Delhi University Community Radio
- Company type: Private
- Industry: Community Radio
- Founded: 2007
- Headquarters: New Delhi, India
- Key people: R. K. Singh (Consultant(Technical & Program))
- Services: Radio broadcasting
- Parent: Delhi University
- Website: official site

= Delhi University Community Radio =

DUCR 90.4 MHz established in 2007, is a Community Radio Station at Delhi University Stadium, University of Delhi.

It was inaugurated by Sh. Kapil Sibal, Honorable Minister of Science & Technology and Minister of Earth Sciences, Government of India on 2 October 2007. Prof. Deepak Pental, Hon’ble Vice Chancellor of the University of Delhi congratulated to the students and the community on this auspicious occasion. Prof Pental emphasized that the larger participation of faculty and students will strengthen the DUCR and make it popular among the community residing in and round Delhi University. Vijaylakshmi Sinha, former Deputy Director-General of All India Radio is supervising the project.

In 2008, the University started using the station for disseminating information about the admission process, through live phone-in programs with students and parents.

== History ==
The Telecom Regulatory Authority of India (TRAI) opened the airwaves in 2004, as it allowed educational institutions to get licence for community radio paving way many education institutions in India, including Indian Institute of Mass Communication (IIMC) at 96.9 hertz, Jamia at 90.4 hertz, to set up their own community radio stations since 2005 with a radius of 10–15 km.

== Overview ==
The programmes of DUCR 90.4 are available on IIMC Apna Radio 96.9 to enable the students and other community members residing at South Delhi to listen the programme. It has increased the range of DUCR 90.4. The DUCR 90.4 is also available on the website of School of Open Learning, University of Delhi- School of Open Learning helping all the stakeholders to listen the radio programme as per their convenience.
The main thrust area of DUCR 90.4 is to broadcast student centric community based programmes such as (i) health, hygiene, anti smoking, aids, gender sensitization, environment and other issues related to local communities. (ii) Phone-in Programmes with the experts on Health, Education, stress management, Environment, interpersonal relationship between parent and children, examination stress etc. (iii) Spreading awareness among the students about various careers, career counseling and broadcasting other socially relevant programmes. (iv) Broadcasting the programmes of campus and colleges such as seminars, workshops, lectures, discussions, debates, cultural functions etc. for the student communities. (V) Conducting (including academic counseling) interactive programmes for the students enrolled at School of Open Learning, who could not get the opportunities for face to face teaching learning process. (VI) Broadcasting different community based programmes with the help of community members residing in the adopted slum areas and the community residing around Delhi University .

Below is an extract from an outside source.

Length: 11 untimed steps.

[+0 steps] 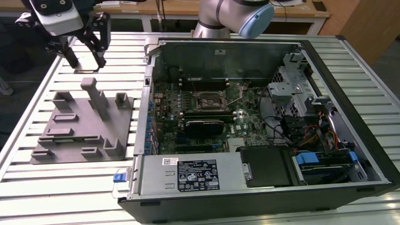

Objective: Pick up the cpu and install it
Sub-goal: 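Pick up the cpu and move it towards the insertion slot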

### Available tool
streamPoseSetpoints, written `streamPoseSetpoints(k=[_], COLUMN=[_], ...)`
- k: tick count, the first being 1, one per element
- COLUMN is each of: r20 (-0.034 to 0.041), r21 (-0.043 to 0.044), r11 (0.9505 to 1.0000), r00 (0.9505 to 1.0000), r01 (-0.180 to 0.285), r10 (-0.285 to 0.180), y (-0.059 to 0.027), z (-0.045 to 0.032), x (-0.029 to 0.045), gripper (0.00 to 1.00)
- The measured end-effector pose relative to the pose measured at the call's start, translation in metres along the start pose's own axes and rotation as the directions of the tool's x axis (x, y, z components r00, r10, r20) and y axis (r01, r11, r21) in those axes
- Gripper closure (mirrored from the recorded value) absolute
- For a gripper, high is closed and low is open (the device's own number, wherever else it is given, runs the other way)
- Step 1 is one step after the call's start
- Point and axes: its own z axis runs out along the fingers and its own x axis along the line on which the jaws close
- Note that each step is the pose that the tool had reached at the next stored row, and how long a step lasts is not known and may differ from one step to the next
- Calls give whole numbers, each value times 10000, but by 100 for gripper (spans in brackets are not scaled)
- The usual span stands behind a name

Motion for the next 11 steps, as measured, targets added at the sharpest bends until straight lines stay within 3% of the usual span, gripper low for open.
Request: streamPoseSetpoints(k=[11], r20=[-1], r21=[0], r11=[10000], r00=[10000], r01=[0], r10=[0], y=[7], z=[13], x=[-320], gripper=[46])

Since its inception, the DUCR 90.4 is broadcasting four hours programmes in two segments i.e. in the morning from 7.30 a.m. to 9.30 a.m. and in the evening from 5.00 p.m. to 7.00 p.m. daily. DUCR is very popular among the students and other communities living in and around Delhi University Campus. There is a demand to increase transmission hours and reach of DUCR. Keeping in view DUCR 90.4 is planning to increase the transmission from four hours to eight hours.

== Project Planet Earth ==
DUCR has started a science awareness project 'Planet Earth' initiated and supported by Directorate of Science and Technology, Government of India. This project is aimed towards creating awareness about science, health and sanitation issues among community women and children. Under the patronage of Mrs. Vijaya Lakshmi Sinha, Ms. Shweta Rani was appointed as Programme Producer of this project. Till now 365 episodes have been broadcast under this project. Programmes ranges from debate to Nukkad Natak, Interview to workshop with community women.